§ Description of the task
Copy nothing but the lines from the one containing "115L255 106L272 59L208" through the last line of the entries below, exactly as written and without pictures.

(Records from a dataset)
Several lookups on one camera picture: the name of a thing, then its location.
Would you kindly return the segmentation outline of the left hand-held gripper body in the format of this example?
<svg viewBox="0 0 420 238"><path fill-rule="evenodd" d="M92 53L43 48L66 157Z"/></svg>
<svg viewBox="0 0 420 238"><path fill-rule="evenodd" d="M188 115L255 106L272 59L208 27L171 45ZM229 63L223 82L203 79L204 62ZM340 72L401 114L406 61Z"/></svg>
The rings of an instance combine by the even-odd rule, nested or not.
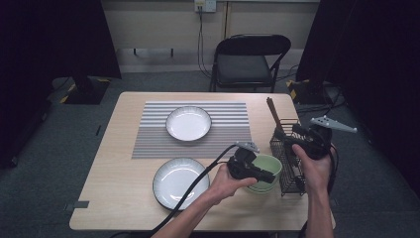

§ Exercise output
<svg viewBox="0 0 420 238"><path fill-rule="evenodd" d="M188 115L255 106L272 59L208 27L171 45ZM229 63L223 82L203 79L204 62ZM340 72L401 114L406 61Z"/></svg>
The rings of an instance combine by the even-odd rule, nested or not.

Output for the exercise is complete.